What you need to do
Among the records that follow, how many lines contain the word "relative"? Give the number and no other words.

Extracted information
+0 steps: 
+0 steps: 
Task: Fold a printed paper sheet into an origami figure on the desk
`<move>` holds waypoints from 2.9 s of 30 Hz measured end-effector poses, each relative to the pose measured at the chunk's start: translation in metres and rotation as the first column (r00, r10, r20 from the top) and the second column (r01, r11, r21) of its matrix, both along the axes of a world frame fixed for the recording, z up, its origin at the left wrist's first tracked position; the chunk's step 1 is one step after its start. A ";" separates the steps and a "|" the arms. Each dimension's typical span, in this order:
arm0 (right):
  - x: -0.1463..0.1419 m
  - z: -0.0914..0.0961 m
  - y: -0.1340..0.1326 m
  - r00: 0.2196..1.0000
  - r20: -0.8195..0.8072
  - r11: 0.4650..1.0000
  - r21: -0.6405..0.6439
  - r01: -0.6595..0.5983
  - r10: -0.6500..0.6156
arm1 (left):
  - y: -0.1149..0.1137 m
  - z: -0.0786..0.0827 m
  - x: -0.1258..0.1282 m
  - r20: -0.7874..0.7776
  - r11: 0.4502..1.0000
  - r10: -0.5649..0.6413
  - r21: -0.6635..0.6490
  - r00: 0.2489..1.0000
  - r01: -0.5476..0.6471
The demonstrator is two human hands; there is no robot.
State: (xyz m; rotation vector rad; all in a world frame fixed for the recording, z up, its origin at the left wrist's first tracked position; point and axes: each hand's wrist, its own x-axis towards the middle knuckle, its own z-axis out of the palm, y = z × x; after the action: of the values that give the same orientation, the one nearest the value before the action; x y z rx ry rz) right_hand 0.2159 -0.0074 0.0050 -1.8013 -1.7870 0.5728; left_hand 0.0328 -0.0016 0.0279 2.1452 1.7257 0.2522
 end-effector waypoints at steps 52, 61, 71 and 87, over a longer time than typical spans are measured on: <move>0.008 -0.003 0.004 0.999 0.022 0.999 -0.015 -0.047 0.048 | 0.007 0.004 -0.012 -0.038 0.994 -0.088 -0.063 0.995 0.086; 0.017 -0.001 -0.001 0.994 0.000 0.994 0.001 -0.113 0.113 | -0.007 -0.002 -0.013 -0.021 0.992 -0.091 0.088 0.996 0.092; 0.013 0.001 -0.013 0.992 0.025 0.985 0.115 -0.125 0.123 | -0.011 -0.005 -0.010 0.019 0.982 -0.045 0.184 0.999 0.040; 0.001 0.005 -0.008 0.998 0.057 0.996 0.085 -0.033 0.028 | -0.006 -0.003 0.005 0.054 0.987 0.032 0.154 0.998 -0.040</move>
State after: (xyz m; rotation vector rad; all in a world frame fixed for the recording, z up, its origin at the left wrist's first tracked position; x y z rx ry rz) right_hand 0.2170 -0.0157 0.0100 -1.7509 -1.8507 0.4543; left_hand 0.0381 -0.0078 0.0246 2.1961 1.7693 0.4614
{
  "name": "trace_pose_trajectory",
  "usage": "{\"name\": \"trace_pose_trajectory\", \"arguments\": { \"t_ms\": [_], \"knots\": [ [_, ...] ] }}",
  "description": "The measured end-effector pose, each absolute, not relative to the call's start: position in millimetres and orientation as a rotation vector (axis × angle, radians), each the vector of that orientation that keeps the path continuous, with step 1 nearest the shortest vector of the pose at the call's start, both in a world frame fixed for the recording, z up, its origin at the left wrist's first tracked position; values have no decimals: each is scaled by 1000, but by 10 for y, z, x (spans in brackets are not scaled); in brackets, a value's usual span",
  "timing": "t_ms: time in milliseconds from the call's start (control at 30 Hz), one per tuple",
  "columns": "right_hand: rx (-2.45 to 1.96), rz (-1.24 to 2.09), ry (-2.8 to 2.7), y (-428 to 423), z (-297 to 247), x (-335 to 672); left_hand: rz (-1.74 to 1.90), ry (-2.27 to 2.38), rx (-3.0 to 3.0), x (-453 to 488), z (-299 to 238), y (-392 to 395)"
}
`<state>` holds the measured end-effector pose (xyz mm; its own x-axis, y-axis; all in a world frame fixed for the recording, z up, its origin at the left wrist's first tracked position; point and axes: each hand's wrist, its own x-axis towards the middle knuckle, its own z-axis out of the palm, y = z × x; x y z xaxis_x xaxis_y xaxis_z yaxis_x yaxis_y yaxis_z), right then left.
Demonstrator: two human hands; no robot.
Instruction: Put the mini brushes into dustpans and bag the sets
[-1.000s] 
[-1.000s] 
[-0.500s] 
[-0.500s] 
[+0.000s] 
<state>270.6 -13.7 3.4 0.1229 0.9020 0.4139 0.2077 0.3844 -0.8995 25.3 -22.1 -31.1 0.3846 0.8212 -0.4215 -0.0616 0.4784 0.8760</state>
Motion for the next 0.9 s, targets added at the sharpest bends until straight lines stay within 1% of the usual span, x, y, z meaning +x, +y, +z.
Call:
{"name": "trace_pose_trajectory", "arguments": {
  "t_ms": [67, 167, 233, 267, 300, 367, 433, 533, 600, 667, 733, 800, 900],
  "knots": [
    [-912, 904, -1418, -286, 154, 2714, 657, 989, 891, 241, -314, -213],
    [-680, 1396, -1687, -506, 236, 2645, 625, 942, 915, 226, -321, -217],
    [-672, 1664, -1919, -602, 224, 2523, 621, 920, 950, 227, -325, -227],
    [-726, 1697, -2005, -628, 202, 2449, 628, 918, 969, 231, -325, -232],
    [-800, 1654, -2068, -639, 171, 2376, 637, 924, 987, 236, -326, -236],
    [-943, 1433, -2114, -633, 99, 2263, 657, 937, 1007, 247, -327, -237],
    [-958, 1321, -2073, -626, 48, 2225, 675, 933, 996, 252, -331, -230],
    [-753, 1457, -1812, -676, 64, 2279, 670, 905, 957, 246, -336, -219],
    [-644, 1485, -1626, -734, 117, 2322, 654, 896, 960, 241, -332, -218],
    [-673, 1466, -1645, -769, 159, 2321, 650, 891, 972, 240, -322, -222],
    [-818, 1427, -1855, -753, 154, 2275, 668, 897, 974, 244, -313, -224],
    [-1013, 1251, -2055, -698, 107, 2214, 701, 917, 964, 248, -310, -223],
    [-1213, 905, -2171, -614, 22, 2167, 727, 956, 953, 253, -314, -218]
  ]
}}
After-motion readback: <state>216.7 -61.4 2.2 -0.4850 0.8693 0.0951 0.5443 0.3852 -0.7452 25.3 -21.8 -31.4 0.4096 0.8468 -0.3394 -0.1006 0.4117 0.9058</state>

Solution
2